**THE TASK**
Every entry below is to be copied word for word, with its pictures removed.
(INPUT FOR THIS TASK)
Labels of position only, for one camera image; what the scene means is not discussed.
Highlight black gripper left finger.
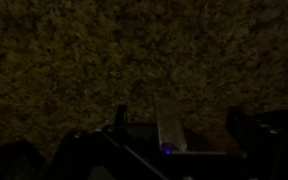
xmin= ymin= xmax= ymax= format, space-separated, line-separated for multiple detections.
xmin=113 ymin=104 xmax=129 ymax=134

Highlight black air fryer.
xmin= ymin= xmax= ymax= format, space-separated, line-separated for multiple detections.
xmin=95 ymin=121 xmax=247 ymax=180

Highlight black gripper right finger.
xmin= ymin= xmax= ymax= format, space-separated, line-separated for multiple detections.
xmin=225 ymin=105 xmax=284 ymax=180
(End INPUT FOR THIS TASK)
**EXPECTED ANSWER**
Labels of position only, for one camera image; what the scene means is not discussed.
Highlight black gripper left finger.
xmin= ymin= xmax= ymax= format, space-separated, line-separated for multiple detections.
xmin=113 ymin=104 xmax=129 ymax=134

Highlight black air fryer.
xmin= ymin= xmax= ymax= format, space-separated, line-separated for multiple detections.
xmin=95 ymin=121 xmax=247 ymax=180

Highlight black gripper right finger.
xmin= ymin= xmax= ymax= format, space-separated, line-separated for multiple detections.
xmin=225 ymin=105 xmax=284 ymax=180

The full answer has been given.